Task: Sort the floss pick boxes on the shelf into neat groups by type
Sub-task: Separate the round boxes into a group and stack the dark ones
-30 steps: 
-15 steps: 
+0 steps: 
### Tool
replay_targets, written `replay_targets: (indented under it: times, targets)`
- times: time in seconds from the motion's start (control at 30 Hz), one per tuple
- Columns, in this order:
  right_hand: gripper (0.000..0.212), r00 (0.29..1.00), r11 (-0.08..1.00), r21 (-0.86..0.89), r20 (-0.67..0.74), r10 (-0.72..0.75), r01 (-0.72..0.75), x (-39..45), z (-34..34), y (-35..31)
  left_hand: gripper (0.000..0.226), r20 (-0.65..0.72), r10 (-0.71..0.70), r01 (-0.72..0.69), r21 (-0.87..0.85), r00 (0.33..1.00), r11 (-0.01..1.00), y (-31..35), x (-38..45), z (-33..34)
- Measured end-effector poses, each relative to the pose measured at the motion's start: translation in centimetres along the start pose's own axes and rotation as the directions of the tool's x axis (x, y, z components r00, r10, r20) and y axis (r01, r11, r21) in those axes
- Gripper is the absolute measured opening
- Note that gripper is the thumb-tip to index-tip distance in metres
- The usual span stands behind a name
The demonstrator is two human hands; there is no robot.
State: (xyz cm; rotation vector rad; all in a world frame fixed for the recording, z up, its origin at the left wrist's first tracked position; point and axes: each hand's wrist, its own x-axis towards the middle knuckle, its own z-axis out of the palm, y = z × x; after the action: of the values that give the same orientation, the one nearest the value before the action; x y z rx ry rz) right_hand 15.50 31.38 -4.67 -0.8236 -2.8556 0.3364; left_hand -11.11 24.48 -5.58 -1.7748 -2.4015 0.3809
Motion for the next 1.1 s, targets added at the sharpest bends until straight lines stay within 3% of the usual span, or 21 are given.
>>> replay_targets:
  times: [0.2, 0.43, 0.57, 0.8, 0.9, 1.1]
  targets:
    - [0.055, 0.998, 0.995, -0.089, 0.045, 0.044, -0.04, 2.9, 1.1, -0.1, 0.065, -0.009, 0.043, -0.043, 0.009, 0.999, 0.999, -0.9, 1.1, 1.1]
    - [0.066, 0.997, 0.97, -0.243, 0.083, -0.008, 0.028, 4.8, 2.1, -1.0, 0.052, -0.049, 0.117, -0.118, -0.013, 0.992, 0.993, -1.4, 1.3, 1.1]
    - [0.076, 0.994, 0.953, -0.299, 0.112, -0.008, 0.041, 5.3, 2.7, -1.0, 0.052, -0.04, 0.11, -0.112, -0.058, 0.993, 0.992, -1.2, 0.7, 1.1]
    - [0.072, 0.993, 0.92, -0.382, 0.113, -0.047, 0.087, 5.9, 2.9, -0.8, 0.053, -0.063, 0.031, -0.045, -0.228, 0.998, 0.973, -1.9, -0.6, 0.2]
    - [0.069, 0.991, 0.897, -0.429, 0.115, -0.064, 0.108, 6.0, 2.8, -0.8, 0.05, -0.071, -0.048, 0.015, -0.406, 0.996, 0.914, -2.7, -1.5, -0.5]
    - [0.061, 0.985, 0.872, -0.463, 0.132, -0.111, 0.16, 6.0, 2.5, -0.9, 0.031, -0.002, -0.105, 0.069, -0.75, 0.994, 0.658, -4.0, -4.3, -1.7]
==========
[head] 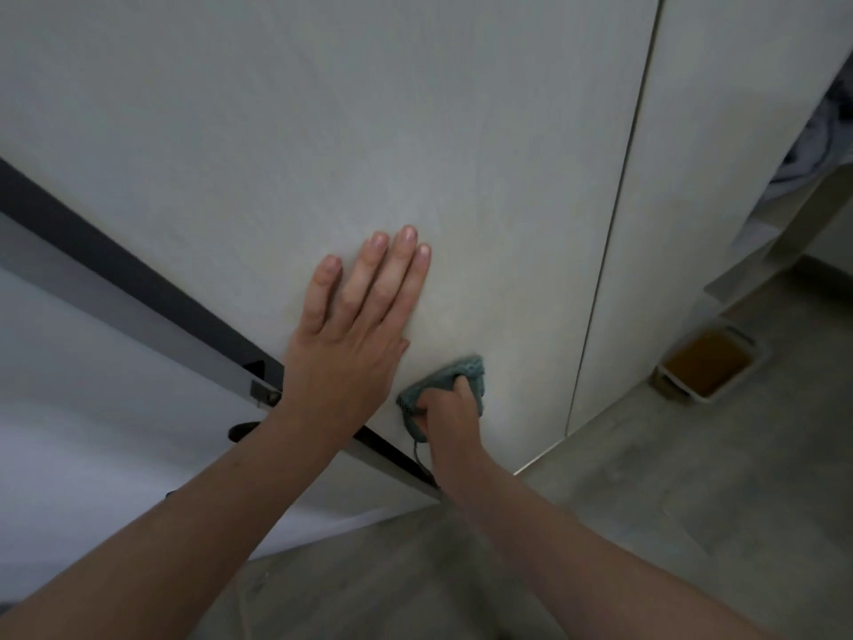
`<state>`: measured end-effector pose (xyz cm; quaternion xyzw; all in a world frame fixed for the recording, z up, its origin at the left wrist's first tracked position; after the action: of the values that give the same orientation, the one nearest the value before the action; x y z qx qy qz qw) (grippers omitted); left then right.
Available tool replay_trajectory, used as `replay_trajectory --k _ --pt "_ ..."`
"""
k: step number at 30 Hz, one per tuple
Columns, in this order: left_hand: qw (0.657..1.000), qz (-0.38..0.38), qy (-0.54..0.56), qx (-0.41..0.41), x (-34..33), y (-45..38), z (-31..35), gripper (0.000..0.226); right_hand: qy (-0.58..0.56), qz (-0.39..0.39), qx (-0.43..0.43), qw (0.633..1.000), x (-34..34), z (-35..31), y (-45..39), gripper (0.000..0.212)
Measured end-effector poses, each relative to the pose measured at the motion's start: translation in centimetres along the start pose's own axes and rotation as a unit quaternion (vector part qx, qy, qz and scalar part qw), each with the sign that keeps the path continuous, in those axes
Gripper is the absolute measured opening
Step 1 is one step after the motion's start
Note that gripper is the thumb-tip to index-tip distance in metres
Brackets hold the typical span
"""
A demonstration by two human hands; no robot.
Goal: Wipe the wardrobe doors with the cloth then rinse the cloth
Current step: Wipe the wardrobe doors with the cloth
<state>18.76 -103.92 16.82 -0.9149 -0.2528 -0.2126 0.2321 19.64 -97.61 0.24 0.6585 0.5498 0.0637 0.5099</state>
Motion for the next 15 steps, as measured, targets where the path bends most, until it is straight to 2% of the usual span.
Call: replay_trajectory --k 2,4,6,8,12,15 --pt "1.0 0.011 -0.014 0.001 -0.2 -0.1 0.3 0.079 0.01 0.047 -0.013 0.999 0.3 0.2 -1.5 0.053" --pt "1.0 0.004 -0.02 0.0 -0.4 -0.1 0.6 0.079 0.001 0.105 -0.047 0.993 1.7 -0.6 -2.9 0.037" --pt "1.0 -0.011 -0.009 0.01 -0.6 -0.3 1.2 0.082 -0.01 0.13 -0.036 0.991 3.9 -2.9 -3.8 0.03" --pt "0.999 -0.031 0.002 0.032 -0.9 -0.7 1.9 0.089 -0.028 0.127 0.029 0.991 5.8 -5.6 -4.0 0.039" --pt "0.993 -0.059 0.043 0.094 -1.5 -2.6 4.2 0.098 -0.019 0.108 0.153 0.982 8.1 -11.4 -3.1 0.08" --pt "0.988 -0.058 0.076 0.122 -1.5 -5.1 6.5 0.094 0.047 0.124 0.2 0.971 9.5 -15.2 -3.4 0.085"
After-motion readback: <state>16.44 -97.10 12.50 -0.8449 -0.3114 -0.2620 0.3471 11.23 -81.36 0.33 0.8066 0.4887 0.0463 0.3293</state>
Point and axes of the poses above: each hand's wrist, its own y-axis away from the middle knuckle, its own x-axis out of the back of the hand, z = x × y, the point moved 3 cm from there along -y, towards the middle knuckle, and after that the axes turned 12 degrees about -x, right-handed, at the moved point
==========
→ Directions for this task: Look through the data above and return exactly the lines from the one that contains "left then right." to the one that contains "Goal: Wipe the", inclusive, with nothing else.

→ Task output:
`<state>`: measured end-effector pose (xyz cm; quaternion xyzw; all in a world frame fixed for the recording, z up, its origin at the left wrist's first tracked position; after the action: of the values that give the same orientation, the one nearest the value before the action; x y z qx qy qz qw) (grippers omitted); left then right.
Available tool replay_trajectory, used as `replay_trajectory --k _ --pt "_ ..."`
"""
k: step number at 30 Hz, one per tuple
Columns, in this order: left_hand: qw (0.657..1.000), qz (-0.38..0.38), qy (-0.54..0.56), qx (-0.41..0.41), x (-34..33), y (-45..38), z (-31..35), gripper (0.000..0.226); right_hand: qy (-0.58..0.56), qz (-0.39..0.39), qx (-0.43..0.43), qw (0.633..1.000), x (-34..34), z (-35..31), y (-45..39), gripper (0.000..0.212)
Measured end-effector poses, each relative to the pose measured at the motion's start: translation in centimetres along the start pose's own axes and rotation as a unit quaternion (vector part qx, qy, qz and scalar part qw), each with the sign that keeps the path continuous, in those axes
Gripper is the absolute measured opening
Step 1 is one step after the motion's start
Note that gripper is the thumb-tip to index-tip distance in metres
Brackets hold the typical span
"""
A demonstration by two human hands; no robot.
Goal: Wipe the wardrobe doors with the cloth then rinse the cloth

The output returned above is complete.